→ **What is expected**:
In the data that follows, find the line with "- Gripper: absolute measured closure"; transcribe it, every later line up to the one with "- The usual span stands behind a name", and that line as well, exactly and with no others.

:: Listed records

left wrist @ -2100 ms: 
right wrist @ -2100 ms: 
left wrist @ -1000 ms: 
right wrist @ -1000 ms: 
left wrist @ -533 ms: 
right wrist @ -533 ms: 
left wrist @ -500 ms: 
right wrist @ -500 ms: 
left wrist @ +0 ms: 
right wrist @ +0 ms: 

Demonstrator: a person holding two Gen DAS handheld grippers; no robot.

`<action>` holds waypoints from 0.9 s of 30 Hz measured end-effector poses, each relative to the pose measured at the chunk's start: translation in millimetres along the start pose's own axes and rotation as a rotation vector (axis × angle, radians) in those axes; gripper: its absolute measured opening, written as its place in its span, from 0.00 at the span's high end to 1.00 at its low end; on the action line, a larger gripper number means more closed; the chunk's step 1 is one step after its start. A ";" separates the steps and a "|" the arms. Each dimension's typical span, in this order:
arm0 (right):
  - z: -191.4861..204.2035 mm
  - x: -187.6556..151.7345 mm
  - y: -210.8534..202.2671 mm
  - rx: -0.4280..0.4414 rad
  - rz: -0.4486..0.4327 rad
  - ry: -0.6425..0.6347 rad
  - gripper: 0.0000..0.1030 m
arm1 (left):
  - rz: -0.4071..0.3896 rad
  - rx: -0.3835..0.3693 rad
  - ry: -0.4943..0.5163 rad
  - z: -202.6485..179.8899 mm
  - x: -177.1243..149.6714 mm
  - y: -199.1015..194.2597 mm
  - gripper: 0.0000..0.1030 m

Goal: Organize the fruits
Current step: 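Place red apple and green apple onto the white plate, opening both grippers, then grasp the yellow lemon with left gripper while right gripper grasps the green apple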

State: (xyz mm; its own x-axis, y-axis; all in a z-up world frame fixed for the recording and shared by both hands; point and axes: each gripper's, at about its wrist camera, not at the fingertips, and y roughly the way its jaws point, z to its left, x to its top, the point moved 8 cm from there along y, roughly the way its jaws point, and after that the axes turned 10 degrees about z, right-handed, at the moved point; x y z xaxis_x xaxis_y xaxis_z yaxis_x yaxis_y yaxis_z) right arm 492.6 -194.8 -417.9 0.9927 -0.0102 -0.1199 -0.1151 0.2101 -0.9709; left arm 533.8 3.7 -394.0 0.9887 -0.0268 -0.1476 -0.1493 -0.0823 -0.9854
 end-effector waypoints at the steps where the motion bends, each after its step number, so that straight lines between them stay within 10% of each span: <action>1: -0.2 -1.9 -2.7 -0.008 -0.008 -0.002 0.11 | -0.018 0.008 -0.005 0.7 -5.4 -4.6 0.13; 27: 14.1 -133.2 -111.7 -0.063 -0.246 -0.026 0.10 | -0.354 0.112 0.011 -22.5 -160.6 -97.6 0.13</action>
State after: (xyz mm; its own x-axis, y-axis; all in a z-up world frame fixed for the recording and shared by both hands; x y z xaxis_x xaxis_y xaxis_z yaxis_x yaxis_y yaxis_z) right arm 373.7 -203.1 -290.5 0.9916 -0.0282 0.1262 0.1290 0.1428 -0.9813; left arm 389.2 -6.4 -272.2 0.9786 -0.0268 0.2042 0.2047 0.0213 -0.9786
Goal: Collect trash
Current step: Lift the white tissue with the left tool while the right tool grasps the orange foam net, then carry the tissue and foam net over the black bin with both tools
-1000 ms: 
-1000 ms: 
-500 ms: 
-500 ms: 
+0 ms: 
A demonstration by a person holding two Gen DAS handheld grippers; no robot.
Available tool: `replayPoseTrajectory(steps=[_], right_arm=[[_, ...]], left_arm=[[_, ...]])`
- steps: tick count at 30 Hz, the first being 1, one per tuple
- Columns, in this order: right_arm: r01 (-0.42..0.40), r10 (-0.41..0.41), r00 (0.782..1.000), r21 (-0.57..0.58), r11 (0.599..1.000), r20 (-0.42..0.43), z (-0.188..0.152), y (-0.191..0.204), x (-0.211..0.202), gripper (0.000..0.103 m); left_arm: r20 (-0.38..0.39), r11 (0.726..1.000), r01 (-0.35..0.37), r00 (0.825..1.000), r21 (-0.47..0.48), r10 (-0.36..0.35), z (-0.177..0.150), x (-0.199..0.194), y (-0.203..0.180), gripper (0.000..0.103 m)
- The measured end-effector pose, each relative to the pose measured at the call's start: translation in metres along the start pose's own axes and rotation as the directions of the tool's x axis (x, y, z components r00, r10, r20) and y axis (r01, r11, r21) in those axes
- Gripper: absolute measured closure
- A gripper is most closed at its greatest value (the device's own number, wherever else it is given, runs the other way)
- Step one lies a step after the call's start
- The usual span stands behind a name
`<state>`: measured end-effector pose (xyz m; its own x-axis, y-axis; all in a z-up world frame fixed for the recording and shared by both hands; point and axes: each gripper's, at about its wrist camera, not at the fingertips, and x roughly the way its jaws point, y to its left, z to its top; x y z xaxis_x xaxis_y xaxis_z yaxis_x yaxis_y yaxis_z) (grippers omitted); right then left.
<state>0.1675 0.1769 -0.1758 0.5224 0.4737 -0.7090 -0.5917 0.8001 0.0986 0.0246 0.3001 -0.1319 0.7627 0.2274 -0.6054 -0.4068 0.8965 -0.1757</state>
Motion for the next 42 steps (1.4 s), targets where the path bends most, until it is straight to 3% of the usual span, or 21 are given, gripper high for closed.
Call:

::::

→ **Answer to this task**:
- Gripper: absolute measured closure
- A gripper is most closed at its greatest value (the device's own number, wherever else it is given, runs the other way)
- Step one lies a step after the call's start
- The usual span stands behind a name

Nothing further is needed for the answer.